Preziosi sono gli affreschi che arricchiscono tutte le pareti della chiesetta, non esclusa la volta. Un fatto di indiscussa rilevanza è dato dalla compresenza, negli affreschi di Leuca Piccola, di santi appartenenti all’area latina e a quella greca: è il caso di S. Lazzaro, S. Oronzo, S. Barbara, S. Francesco da Paola, S. Marina, S. Lucia, S. Pasquale, S. Gennaro, S. Leonardo, i quattro Evangelisti.
Nella corte - annessa alla chiesetta - si trova l’accesso ai sotterranei. Una magnifica grotta, scavata dalla mano dell’uomo. Lungo le pareti della grotta furono ricavate delle cuccette, divise una dall’altra da un tramezzo di roccia.
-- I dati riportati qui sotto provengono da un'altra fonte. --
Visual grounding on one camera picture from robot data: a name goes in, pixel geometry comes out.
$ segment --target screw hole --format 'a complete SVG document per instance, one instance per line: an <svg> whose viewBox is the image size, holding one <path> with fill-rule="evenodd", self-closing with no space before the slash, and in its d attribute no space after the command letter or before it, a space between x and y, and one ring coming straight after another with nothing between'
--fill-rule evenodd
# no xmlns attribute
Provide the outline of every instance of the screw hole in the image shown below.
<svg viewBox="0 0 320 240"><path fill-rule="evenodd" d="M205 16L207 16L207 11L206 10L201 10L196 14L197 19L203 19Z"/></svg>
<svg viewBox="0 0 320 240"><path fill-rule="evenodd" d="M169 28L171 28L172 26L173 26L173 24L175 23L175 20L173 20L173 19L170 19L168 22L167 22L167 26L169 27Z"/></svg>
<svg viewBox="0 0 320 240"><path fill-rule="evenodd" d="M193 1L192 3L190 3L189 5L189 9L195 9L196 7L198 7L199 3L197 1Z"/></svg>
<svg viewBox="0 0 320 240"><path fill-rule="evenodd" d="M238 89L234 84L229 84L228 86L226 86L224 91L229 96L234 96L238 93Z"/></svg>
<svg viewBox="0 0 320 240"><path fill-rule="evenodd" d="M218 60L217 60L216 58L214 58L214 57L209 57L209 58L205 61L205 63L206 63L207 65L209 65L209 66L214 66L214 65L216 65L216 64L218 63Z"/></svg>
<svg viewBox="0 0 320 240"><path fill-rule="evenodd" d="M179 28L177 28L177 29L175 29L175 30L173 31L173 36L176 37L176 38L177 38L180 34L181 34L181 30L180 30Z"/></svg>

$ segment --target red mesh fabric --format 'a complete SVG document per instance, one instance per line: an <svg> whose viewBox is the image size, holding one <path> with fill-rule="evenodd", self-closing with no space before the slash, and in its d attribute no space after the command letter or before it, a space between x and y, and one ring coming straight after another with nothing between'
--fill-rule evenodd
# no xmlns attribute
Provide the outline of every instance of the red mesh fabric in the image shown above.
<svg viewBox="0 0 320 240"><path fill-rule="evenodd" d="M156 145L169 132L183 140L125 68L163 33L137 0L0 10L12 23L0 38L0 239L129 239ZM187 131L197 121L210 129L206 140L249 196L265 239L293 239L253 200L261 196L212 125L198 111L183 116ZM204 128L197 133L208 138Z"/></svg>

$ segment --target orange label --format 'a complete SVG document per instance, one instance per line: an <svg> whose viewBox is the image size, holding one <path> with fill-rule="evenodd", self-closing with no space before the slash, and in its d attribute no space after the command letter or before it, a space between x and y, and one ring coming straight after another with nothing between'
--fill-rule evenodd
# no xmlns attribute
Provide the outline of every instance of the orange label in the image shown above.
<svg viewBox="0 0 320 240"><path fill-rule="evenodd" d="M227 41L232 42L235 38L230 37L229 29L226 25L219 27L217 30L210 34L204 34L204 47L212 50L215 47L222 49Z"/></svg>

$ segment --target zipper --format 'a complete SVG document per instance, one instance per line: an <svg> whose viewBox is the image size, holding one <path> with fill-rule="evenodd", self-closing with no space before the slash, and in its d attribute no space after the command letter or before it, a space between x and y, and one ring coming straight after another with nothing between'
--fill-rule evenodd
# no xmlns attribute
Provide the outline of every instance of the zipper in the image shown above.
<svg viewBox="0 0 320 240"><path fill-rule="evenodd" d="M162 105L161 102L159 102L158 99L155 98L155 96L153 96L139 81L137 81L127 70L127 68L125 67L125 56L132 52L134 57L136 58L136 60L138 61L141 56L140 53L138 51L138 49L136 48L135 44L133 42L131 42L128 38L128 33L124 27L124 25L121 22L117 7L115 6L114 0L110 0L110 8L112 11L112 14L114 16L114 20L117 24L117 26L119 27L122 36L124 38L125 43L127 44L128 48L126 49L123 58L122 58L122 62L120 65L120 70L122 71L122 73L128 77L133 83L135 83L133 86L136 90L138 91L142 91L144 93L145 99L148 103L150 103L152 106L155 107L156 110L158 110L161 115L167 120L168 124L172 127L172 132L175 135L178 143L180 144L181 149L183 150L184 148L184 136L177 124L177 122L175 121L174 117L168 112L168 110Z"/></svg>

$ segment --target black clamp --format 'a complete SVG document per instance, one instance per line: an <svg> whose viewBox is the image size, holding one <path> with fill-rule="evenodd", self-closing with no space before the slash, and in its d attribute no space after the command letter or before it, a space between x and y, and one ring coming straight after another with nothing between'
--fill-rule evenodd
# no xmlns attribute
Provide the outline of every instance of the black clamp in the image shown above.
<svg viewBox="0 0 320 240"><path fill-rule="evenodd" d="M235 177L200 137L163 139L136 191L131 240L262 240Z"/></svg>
Fatto singolare: in questo grande ipogeo ci sono tre pozzi meravigliosi dalle acque freschissime che hanno dissetato per secoli i pellegrini d’Italia e d’Europa.

Vereto

Vereto secondo la maggior parte degli studiosi corrisponde alla Iria di Erodoto (storico greco del V sec. a. C.), e quindi sarebbe la prima città fondata dai Messapi nel territorio salentino. Nel periodo di massimo splendore era difesa da mura poderose — a blocchi isodomi — lunghe più di quattro chilometri e dominava su un comprensorio che abbracciava anche Leuca e S. Gregorio. Anzi, nella baia di S. Gregorio, Vereto costruì un porto militare, i cui resti possono essere ammirati sul fondo del mare, a pochi metri di profondità, proprio di fronte alla punta rocciosa che protegge l’insenatura dalle mareggiate di scirocco. Altre testimonianze veretine superstiti in S. Gregorio sono una scalinata messapica e un pozzo che un tempo riforniva di acqua fresca le navi alla fonda.
I reperti archeologici ed epigrafici venuti alla luce da campagne di scavi o a seguito di fortuiti ritrovamenti, sono conservati presso il Museo Provinciale “Sigismondo Castromediano” di Lecce: tantissimi oggetti (terrecotte, vasi, olle, urne cinerarie, monete, lucerne, capitelli) sono finiti nelle mani di privati e da qui nel mercato clandestino dell’ antiquariato.
L’acropoli dell’antica Vereto coincide con quest’area in cui sorge la chiesetta della Madonna di Vereto (sec. XVII): dall’alto della collina la città controllava tutto il territorio fino a Leuca e in direzione di Ugento.
Vereto, più volte distrutta nel corso dei secoli, risorse dalle proprie ceneri e fu un centro fiorente anche nel Medioevo, baluardo contro i Saraceni che dal mare portavano ovunque morte e distruzione con attacchi pirateschi. Fu definitivamente distrutta e rasa al suolo nel 1155 da Guglielmo il Malo. Gli abitanti superstiti costituirono i gruppi originari di nuovi insediamenti (Patù, Castrignano, Morciano, ecc.), mentre i ciclopici massi dei monumenti di Vereto finirono con l’essere più tardi utilizzati nella costruzione di chiese, paiare, muri a secco. Da un millennio i resti della mitica città attendono di venire alla luce.

Fani

La denominazione “Fani” si ritiene provenga da “Fanum”, parola latina con la quale si indica un luogo dedicato alle divinità, un tempio o un santuario.
In questo territorio infatti, tradizione vuole che esistessero tre templi: quello posto all’interno della leggendaria “Grotta delle Fate”, quello dedicato a Bacco del “Villaggio di Spigolizzi” situato sulla collina dei Profichi, ed il tempio pagano delle “Serrazze” che si ritiene fosse ubicato nel luogo dove successivamente fu costruita la Cappella del SS. Crocefisso.

Informazioni sul percorso

Tempo di percorrenza: sette ore comprese soste
Difficoltà: bassa/media
Dotazioni: acqua, pranzo a sacco, dotazioni standard per combattere eventuali forature e freddo/pioggia, caschetto protettivo.